• Exercise details:
Please filter the data below down to the lines holding the string "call".

• Dataset excerpt:
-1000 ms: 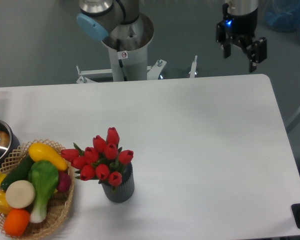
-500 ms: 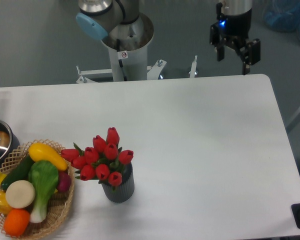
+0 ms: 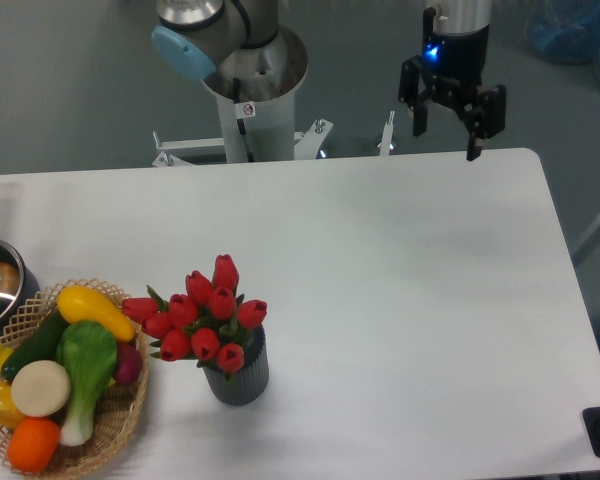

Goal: Pick up the flowers from the vase
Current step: 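Move the open gripper down toward the red tulips in the vase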

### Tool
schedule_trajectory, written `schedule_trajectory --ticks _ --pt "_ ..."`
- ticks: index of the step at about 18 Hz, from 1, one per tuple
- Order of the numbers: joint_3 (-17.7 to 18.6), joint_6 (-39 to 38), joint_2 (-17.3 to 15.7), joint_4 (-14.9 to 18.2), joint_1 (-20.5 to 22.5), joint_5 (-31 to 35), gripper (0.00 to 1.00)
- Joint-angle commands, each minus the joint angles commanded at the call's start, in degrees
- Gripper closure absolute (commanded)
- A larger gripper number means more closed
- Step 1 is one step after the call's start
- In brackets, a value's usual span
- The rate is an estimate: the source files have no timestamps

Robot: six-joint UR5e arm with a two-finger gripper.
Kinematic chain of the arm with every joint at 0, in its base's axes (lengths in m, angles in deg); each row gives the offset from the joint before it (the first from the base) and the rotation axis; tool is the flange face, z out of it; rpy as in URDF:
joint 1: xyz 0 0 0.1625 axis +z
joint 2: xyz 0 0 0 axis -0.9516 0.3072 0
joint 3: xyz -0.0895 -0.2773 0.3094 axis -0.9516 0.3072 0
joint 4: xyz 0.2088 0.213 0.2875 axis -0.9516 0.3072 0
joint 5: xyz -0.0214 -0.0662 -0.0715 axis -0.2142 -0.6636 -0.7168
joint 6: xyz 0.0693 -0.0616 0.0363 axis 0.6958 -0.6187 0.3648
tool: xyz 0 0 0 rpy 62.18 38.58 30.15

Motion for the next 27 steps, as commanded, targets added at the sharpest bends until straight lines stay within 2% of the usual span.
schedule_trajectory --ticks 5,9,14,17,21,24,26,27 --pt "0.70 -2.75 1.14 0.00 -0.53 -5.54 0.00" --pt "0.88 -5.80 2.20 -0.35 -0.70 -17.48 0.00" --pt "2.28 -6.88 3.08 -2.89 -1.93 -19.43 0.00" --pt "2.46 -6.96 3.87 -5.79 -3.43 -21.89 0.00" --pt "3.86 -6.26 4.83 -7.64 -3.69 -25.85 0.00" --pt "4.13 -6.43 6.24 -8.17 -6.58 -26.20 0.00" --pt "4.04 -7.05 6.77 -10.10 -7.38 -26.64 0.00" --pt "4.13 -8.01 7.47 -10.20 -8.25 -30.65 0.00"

• Task result:
- Joint-angle commands, each minus the joint angles commanded at the call's start, in degrees
- Step 1 is one step after the call's start

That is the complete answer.